Best Practices in Healthcare Finance and Accounting
By Caitlin Prete, Manager, Assurance Services
In the healthcare industry, there are a multitude of best practices with respect to the day-to-day operations performed by the nursing staff, doctors, finance department, and management of healthcare facilities. No matter the role, there is no such thing as too high of quality when it comes to ensuring patients receive the appropriate care. From the audit perspective, best practices include proper checks and balances performed by not only the finance department but also employees working with confidential patient information. If steps are taken to implement appropriately designed internal controls from the start, the risks of potential negative findings from an audit will be reduced. Here are a few ways organizations can prepare for an audit:
Internal Audit (Review of Information)
This could be performed in various ways depending on the size and complexity of the organization.
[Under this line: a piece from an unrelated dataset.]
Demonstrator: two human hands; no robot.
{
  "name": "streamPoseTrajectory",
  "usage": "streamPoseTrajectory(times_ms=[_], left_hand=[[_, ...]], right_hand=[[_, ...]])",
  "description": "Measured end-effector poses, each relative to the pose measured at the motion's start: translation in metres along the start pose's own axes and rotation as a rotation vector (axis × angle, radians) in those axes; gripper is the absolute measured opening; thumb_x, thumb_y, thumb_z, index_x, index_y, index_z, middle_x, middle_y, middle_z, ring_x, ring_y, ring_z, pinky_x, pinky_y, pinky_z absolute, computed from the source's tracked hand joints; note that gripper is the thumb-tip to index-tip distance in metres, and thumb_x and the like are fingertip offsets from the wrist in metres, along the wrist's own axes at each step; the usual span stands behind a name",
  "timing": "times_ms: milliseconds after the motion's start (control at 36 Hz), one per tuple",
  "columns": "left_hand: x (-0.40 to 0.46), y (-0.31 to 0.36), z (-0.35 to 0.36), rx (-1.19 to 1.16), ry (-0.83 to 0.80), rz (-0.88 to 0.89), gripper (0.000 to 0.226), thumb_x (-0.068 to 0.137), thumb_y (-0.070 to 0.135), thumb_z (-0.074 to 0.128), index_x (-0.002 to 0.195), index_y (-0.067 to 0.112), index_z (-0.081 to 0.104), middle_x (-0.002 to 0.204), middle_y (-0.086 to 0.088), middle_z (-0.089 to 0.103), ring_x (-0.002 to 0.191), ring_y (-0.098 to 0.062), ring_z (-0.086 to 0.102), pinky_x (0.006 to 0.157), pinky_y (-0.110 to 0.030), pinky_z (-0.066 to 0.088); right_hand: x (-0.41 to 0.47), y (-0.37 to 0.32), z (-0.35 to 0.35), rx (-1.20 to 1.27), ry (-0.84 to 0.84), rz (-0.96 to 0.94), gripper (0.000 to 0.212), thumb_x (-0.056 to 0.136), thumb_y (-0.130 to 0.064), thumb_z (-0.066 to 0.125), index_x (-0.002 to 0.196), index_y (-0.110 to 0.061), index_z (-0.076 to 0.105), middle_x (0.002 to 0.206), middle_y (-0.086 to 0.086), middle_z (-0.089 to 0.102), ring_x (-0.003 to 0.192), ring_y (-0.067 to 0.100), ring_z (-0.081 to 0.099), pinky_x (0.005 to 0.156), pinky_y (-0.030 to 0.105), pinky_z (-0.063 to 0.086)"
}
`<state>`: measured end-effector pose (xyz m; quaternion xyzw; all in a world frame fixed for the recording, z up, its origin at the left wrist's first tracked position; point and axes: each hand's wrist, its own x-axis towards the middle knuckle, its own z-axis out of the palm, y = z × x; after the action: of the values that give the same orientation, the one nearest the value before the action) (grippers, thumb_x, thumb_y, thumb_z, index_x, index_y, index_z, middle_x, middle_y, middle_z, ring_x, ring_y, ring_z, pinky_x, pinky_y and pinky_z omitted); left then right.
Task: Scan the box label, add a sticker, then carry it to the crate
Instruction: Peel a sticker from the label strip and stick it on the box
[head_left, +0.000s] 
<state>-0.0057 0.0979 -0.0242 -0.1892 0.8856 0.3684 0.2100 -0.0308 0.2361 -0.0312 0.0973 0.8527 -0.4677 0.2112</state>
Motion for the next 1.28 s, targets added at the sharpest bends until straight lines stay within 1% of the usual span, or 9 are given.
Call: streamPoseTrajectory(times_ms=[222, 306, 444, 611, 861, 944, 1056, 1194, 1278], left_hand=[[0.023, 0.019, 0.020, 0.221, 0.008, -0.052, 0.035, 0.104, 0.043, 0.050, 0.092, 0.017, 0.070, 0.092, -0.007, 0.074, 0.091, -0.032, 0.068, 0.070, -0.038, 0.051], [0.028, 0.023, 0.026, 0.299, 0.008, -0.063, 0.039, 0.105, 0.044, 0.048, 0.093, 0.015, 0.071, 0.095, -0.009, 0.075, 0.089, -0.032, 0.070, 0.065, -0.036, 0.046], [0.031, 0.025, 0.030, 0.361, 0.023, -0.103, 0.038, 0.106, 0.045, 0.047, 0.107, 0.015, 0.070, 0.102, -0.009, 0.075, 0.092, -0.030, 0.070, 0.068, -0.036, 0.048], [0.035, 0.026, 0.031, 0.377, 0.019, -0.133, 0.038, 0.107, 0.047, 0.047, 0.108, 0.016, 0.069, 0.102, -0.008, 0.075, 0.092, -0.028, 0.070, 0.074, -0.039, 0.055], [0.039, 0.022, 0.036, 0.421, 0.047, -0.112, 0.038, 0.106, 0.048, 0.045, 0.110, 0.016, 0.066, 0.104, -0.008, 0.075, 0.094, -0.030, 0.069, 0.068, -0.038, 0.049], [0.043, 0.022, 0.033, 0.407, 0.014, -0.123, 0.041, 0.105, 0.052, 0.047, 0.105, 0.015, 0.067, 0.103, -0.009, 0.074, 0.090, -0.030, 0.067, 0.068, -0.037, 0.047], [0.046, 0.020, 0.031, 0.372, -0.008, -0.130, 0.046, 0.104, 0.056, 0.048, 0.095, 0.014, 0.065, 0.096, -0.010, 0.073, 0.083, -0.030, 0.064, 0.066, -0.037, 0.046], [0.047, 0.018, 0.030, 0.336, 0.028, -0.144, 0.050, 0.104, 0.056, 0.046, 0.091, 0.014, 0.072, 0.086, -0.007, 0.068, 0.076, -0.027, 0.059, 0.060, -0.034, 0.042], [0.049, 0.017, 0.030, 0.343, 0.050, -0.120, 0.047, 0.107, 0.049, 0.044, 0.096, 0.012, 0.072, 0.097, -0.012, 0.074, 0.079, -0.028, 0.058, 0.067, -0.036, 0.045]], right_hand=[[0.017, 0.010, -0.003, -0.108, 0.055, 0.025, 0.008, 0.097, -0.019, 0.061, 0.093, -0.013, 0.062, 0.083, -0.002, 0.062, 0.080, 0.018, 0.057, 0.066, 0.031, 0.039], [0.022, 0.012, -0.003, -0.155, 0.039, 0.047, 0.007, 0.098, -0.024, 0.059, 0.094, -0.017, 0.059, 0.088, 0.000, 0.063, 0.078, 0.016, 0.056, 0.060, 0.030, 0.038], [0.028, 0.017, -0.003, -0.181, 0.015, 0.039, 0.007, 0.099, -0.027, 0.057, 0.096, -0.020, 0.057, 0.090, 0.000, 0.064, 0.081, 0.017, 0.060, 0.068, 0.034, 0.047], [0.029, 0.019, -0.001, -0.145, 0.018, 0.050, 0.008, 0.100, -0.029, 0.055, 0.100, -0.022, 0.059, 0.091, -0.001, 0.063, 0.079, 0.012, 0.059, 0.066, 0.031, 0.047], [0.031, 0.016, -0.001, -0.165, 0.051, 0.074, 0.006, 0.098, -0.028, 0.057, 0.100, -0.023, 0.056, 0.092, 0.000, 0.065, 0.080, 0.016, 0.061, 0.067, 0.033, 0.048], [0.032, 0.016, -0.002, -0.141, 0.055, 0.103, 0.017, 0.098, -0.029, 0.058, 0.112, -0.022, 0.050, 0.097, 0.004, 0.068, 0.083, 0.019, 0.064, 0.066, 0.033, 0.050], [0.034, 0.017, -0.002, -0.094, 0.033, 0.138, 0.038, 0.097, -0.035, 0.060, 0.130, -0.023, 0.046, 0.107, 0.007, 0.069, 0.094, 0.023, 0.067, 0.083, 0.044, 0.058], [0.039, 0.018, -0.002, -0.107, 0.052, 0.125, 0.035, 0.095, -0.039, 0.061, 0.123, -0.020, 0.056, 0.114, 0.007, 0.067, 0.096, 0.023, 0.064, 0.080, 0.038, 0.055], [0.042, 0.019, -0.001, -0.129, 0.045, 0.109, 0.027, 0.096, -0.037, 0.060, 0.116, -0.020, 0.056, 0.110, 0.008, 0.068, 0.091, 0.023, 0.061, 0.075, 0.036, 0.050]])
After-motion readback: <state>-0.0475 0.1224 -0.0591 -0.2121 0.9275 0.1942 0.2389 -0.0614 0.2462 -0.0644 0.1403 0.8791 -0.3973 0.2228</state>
See below for a few examples:
- Engage an internal audit team to perform quarterly checks. The internal audit team can feature professionals hired internally or externally. The internal audit team should perform testing to ensure management is following controls designed and implemented by the organization, as well as testing balances for accuracy.
- Ensure there are proper checks and balances being performed routinely, ideally on a monthly basis. These checks can include testing to ensure the internal financial statements prepared by one staff member are reviewed by another, with a final review by management or governance. Documenting such review ensures that controls are followed by management. For example, monthly internal financials should contain a preparer and reviewer signature, and the date of each action. Note that this process can also be implemented for reconciliations imperative to the operations.
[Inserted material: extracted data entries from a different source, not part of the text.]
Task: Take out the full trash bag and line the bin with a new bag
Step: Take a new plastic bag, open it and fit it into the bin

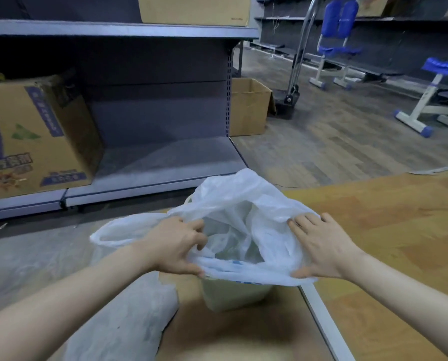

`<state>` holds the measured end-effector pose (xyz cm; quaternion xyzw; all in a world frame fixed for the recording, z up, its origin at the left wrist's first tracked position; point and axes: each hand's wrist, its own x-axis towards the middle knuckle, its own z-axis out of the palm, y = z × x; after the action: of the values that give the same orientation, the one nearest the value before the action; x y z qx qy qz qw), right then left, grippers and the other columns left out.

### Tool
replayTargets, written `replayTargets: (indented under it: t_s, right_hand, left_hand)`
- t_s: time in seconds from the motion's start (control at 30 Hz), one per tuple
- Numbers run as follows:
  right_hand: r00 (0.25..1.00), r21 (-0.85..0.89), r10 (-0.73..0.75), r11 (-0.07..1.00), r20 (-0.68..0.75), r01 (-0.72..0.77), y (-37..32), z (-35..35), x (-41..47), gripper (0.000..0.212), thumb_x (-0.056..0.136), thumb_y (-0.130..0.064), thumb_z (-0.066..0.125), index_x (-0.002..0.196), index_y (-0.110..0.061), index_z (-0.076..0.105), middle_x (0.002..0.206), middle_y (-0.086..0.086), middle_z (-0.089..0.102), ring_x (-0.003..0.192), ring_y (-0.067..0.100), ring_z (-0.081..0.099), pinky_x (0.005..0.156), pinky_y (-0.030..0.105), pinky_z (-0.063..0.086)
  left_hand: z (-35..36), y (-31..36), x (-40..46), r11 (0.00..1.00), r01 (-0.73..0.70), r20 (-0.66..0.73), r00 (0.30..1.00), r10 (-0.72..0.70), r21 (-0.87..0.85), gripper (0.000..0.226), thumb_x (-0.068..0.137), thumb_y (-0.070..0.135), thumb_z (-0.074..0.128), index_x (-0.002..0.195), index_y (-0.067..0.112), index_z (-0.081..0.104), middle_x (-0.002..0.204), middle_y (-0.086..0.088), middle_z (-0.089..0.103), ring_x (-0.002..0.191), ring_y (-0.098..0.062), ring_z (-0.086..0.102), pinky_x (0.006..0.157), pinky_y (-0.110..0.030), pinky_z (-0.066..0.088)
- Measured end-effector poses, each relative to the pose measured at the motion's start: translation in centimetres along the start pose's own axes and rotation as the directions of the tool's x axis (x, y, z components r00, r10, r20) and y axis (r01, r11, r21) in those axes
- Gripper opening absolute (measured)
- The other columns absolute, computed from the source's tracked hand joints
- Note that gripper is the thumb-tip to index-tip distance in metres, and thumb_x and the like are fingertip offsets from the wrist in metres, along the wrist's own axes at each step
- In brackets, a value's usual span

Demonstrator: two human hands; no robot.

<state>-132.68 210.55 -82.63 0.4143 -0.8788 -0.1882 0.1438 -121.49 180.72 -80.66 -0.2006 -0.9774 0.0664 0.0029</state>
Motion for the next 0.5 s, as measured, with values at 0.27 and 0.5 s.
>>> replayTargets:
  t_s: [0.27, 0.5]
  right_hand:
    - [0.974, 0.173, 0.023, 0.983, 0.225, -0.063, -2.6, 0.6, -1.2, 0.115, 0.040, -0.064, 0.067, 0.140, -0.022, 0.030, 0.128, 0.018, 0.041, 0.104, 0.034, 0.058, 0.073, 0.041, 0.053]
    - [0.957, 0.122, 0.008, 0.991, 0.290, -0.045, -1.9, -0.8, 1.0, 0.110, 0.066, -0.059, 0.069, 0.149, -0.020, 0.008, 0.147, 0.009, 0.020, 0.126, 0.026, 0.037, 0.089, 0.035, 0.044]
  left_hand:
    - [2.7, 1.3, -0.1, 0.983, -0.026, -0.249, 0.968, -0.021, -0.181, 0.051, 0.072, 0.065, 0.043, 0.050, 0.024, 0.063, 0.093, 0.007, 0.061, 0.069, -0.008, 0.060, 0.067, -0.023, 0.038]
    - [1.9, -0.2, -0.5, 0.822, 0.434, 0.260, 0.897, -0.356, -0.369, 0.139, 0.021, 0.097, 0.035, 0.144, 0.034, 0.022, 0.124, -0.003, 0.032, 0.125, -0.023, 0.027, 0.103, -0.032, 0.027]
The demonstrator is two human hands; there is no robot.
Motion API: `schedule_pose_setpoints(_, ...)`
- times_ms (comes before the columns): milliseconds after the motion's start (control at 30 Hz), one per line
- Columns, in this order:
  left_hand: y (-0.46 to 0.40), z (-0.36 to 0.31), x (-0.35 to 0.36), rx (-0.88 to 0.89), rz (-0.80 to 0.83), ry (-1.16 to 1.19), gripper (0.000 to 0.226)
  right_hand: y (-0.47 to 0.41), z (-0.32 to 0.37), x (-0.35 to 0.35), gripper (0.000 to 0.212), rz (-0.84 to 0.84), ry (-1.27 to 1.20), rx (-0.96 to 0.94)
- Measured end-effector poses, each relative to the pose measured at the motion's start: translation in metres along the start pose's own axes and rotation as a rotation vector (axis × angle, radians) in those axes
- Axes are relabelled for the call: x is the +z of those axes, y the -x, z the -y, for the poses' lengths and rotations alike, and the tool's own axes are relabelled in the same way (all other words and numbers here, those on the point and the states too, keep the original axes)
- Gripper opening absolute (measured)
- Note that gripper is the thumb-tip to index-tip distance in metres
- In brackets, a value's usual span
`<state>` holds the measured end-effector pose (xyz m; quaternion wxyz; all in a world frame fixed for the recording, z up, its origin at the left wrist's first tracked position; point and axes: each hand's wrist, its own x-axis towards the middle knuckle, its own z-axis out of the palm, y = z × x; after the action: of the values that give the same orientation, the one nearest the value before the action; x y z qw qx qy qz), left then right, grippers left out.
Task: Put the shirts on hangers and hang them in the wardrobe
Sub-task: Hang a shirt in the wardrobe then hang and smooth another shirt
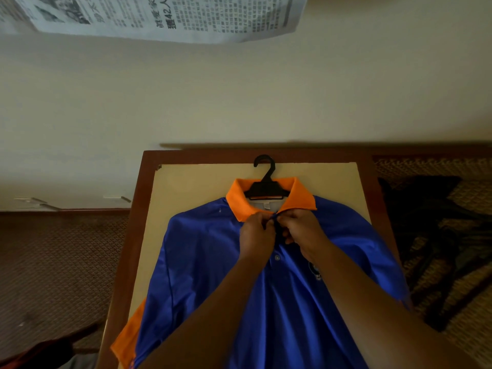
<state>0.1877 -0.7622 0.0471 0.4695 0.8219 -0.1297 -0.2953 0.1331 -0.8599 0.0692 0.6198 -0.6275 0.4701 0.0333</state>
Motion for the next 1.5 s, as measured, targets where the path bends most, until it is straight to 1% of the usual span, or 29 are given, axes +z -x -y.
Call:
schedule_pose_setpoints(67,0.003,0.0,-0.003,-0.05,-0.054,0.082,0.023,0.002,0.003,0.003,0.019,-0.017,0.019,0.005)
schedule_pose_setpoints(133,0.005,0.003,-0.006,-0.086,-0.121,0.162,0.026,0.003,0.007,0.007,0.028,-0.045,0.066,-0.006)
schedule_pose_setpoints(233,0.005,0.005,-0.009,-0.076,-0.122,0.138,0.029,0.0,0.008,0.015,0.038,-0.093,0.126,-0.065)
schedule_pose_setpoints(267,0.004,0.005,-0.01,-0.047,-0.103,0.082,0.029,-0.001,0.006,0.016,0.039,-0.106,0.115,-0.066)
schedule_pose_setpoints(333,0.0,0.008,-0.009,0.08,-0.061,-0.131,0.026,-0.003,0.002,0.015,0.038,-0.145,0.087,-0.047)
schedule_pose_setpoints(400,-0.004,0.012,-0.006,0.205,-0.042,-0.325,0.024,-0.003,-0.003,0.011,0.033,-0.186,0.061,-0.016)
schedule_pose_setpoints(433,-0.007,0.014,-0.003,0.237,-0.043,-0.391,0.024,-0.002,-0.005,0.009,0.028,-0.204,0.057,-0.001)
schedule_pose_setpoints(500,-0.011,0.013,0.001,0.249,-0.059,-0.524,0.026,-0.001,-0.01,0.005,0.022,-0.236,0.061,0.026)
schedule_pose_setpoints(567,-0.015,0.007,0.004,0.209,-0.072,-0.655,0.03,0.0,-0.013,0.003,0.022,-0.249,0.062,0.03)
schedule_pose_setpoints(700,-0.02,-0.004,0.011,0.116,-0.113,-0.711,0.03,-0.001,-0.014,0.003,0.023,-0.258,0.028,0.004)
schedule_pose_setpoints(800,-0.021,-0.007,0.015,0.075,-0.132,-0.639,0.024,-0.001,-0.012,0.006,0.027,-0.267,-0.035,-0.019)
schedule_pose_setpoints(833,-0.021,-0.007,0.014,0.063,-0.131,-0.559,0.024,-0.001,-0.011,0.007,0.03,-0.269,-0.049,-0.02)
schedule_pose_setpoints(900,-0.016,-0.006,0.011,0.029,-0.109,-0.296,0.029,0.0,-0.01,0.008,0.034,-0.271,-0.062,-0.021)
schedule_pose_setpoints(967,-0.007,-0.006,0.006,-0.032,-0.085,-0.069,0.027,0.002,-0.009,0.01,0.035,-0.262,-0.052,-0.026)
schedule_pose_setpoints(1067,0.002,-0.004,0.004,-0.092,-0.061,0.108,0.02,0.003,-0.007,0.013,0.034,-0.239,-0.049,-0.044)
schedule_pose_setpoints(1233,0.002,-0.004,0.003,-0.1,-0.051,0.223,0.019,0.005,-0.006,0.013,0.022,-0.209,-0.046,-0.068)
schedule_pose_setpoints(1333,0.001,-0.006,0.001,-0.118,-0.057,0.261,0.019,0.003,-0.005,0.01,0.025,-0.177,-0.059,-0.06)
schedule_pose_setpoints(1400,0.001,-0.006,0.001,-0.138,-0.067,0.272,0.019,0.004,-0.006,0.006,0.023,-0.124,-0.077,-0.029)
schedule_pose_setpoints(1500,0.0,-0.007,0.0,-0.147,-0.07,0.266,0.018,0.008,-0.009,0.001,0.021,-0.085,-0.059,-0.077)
- Management review of Service Organization Controls (SOC) reports. Many healthcare facilities utilize service organizations to host data for patient activity, including Electronic Health Records (EHR) and Electronic Medical Records (EMR). In using these service organizations, management relies on the service organizations to follow the controls in place on their end in order to guarantee that confidential data remains secure. It is vital that management reviews relevant SOC reports so they are aware of internal controls and can assess whether or not the controls are properly implemented.
- Review of user access controls on relevant financial reporting systems including the general ledger system, the EHR/EMR system, and security systems. Only personnel qualified to use these systems should have access to them for the purpose of conducting reviews. Providing access to unqualified personnel can lead to management override of controls, misappropriation of assets, or misrepresented financial statements.
In addition, a couple other best practices contribute to a smooth audit experience follow:
Our job as auditors is to help organizations confirm that they are in line with Generally Accepted Accounting Principles (GAAP), as well as any other regulatory requirements, and to ensure to the best of our knowledge that there is no fraud occurring within the organization. See below for a few helpful tips:
- If there are matters that arise prior to the audit, communicate with your auditors to ensure that they are aware of the situation and can help you address the matter. Even if the matter does not seem significant, it is a best practice to communicate so the auditors can determine how best to proceed with testing. If any matters arise during the audit, communicate with your auditors as soon as feasible to not interfere with any deadline dates.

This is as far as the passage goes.